DATASET SECTION:
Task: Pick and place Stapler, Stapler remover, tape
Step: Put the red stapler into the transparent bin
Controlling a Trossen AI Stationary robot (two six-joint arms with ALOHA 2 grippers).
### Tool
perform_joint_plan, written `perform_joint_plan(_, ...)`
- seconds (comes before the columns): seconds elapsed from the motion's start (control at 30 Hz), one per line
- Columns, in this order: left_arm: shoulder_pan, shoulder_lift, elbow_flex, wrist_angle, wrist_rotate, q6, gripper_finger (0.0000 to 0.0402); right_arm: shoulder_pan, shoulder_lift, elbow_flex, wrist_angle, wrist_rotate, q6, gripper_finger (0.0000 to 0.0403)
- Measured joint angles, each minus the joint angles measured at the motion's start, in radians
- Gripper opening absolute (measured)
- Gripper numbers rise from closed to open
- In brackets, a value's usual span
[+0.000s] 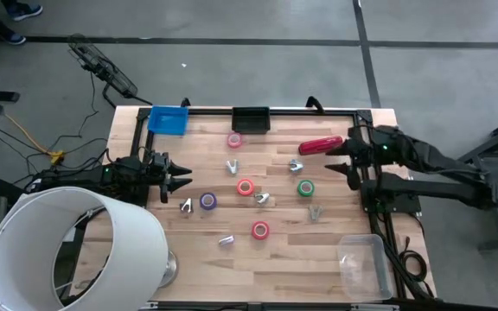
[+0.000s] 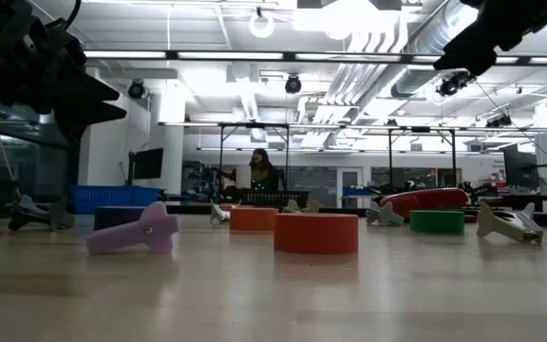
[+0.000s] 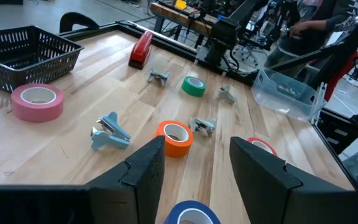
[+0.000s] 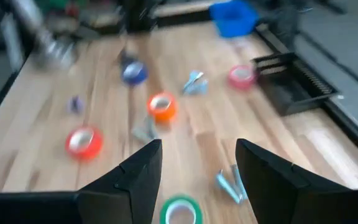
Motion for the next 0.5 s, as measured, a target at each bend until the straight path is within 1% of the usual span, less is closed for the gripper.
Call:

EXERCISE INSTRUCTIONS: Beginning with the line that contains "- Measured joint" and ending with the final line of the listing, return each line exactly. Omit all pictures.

COMPLETED EXERCISE:
- Measured joint angles, each minus the joint angles measured at the motion's start, in radians
- Gripper opening absolute (measured)
- Gripper numbers rise from closed to open
- In brackets, a value's usual span
[+0.000s] 
[+0.000s] 
[+0.000s] 
[+0.000s] 
Motion for the next 0.5 s, as measured, a target at each bend until the straight path is within 1% of the usual span, less is closed for the gripper.
Call:

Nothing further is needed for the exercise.